* EXERCISE *
In the material below, find every line containing the string "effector" and return it.

* DATA EXTRACT *
>>>>>

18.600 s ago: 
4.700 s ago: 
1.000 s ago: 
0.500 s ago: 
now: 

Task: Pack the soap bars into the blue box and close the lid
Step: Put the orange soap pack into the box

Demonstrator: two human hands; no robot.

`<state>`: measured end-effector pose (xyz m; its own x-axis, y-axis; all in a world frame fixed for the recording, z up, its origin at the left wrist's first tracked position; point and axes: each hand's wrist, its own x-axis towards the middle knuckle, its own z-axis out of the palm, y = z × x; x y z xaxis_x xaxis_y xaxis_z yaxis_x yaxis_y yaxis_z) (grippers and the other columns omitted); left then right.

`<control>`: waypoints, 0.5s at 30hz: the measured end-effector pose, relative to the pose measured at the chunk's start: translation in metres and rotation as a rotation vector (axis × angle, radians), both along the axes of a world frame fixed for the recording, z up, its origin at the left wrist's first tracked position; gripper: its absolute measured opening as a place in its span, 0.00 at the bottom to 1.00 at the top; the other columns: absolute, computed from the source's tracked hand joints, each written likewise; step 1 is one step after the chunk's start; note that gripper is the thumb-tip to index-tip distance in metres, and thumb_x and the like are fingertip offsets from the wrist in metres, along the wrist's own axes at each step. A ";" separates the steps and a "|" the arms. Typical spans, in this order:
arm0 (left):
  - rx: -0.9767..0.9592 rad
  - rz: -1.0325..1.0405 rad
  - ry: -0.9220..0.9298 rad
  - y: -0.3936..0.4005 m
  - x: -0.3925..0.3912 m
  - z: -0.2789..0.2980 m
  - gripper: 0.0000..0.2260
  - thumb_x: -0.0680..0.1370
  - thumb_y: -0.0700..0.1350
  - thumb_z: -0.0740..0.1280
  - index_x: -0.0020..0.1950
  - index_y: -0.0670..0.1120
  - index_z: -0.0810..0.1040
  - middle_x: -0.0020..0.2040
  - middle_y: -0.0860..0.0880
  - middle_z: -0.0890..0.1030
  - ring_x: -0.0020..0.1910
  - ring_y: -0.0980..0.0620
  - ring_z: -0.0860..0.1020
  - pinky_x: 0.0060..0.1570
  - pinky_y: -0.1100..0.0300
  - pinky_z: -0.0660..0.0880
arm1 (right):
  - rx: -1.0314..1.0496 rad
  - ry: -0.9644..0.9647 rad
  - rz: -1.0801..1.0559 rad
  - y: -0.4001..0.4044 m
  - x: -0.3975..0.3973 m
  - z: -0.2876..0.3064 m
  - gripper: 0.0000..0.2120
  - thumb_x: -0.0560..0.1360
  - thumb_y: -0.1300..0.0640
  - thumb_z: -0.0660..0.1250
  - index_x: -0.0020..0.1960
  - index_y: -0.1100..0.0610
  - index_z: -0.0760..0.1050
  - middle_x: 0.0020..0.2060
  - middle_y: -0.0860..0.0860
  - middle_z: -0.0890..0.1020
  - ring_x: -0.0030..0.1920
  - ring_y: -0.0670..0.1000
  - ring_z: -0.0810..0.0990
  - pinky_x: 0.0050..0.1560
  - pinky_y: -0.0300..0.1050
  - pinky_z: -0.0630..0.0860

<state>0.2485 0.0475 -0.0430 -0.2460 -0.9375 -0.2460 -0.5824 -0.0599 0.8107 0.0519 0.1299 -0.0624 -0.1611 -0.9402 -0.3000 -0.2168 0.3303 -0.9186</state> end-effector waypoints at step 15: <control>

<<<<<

* FINISHED EXERCISE *
`<state>`: measured end-effector pose (xyz m; its own x-axis, y-axis; all in a world frame fixed for the recording, z up, its origin at the left wrist's first tracked position; point and axes: each hand's wrist, its own x-axis towards the middle knuckle, its own z-axis out of the palm, y = z × x; x y z xaxis_x xaxis_y xaxis_z yaxis_x yaxis_y yaxis_z) (grippers and the other columns omitted); left then right.
`<control>`: waypoints, 0.5s at 30hz: the measured end-effector pose, relative to the pose measured at the chunk's start: translation in metres and rotation as a rotation vector (axis × angle, radians), both along the axes of a world frame fixed for the recording, z up, its origin at the left wrist's first tracked position; gripper: its absolute measured opening as a place in its span, 0.00 at the bottom to 1.00 at the top; the other columns: absolute, computed from the source's tracked hand joints, each written likewise; step 1 is one step after the chunk's start; note that gripper is the thumb-tip to index-tip distance in metres, and thumb_x and the like are fingertip offsets from the wrist in metres, along the wrist's own axes at each step. A ";" separates the steps and a "|" the arms. Typical spans, in this order:
<state>0.2485 0.0475 -0.0430 -0.2460 -0.9375 -0.2460 -0.5824 -0.0599 0.8107 0.0519 0.1299 -0.0624 -0.1611 -0.9402 -0.3000 -0.2168 0.3303 -0.9186</state> end-effector waypoints at step 15: <control>

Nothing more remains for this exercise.